In 1969, Neil Armstrong was 39 years old. I was a 14 year old space geek. I devoured news stories and listened to the astronauts talk to capcom as though I were right there at their elbow. In my mind, for almost half a century, Neil has stayed 39, and the moon landing (we almost never say “the first landing”) is frozen in time. So today, it was sobering to hear that when he died he was 82.
In an odd way, I felt a bit sorry for Neil. I mean, can you imagine being the first man on the moon– then living the rest of your life? No one wants to ask about your trip to Alaska or the Grand Canyon— all they want to talk about is your time on the moon. I wonder how many ways Neil came up with to describe what it was like to walk on the moon. Did he come up with a little bounce step to simulate moonwalking? Did anyone ask him to do it like Michael Jackson did it? Neil Armstrong must have welcomed other things to talk about.
And in my younger years, I wondered why Neil never got the adulation given to Charles Lindbergh or even John Glenn. But nowadays, in my advanced youth, I think I understand the situation better.

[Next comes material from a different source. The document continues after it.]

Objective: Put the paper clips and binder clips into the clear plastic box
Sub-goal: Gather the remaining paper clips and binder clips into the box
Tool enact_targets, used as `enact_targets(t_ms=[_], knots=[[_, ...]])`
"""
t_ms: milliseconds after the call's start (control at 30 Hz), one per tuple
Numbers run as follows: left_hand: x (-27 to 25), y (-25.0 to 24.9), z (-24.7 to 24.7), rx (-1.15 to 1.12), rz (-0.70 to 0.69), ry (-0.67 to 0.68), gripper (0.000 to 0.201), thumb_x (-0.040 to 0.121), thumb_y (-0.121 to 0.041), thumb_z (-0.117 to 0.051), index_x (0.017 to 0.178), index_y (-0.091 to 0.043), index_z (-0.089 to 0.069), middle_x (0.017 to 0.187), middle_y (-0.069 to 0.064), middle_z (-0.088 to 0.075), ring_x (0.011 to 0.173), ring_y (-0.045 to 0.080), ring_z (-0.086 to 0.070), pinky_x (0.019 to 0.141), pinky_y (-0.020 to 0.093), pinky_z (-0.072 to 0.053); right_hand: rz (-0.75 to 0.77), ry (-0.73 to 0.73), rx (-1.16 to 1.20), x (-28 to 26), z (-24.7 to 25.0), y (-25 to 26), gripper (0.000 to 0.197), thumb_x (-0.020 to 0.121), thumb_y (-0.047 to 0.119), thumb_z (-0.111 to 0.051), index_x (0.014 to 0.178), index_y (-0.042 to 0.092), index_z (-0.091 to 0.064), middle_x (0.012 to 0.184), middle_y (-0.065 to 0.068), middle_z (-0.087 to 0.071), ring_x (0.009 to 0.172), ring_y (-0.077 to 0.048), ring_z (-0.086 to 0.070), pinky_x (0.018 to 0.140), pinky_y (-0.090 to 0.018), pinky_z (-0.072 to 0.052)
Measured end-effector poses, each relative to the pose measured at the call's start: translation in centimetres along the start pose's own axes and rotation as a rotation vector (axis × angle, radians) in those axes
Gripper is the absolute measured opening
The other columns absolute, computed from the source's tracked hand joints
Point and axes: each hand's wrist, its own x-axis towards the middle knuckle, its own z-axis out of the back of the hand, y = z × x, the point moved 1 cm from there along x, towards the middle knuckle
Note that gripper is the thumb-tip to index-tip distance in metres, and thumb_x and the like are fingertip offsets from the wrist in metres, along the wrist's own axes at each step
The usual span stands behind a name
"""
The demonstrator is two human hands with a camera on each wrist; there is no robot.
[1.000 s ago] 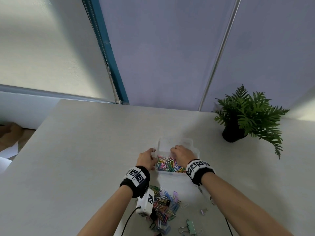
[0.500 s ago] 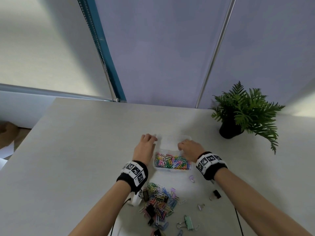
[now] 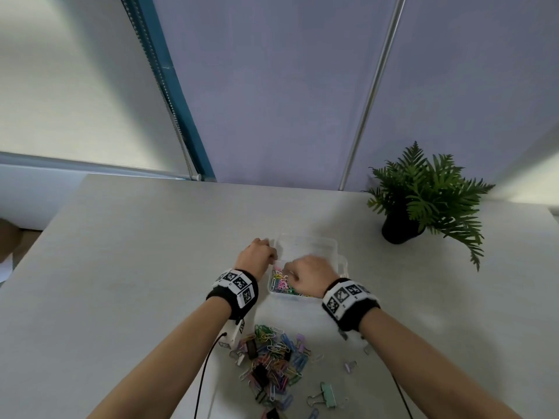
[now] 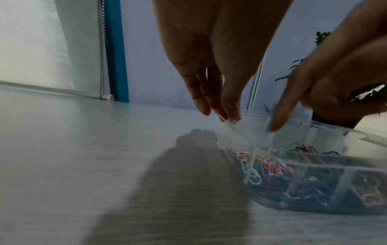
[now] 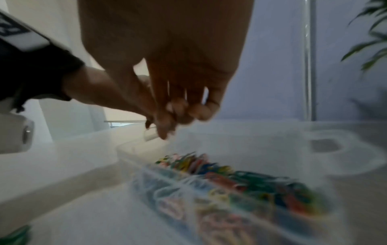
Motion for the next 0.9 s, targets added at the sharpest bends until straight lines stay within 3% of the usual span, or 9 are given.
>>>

Going to the moon was a team effort– a massive team effort– not just the doings of one man. Neil was modest and unassuming, and damn good at his job– those qualities are probably why he was chosen to be the first man on the moon. NASA knew he would do his part and do it well, but his part was just one part of the entire project. It was a great day for Neil, yes, but not Neil alone. As he said himself, this was “a giant leap for mankind.”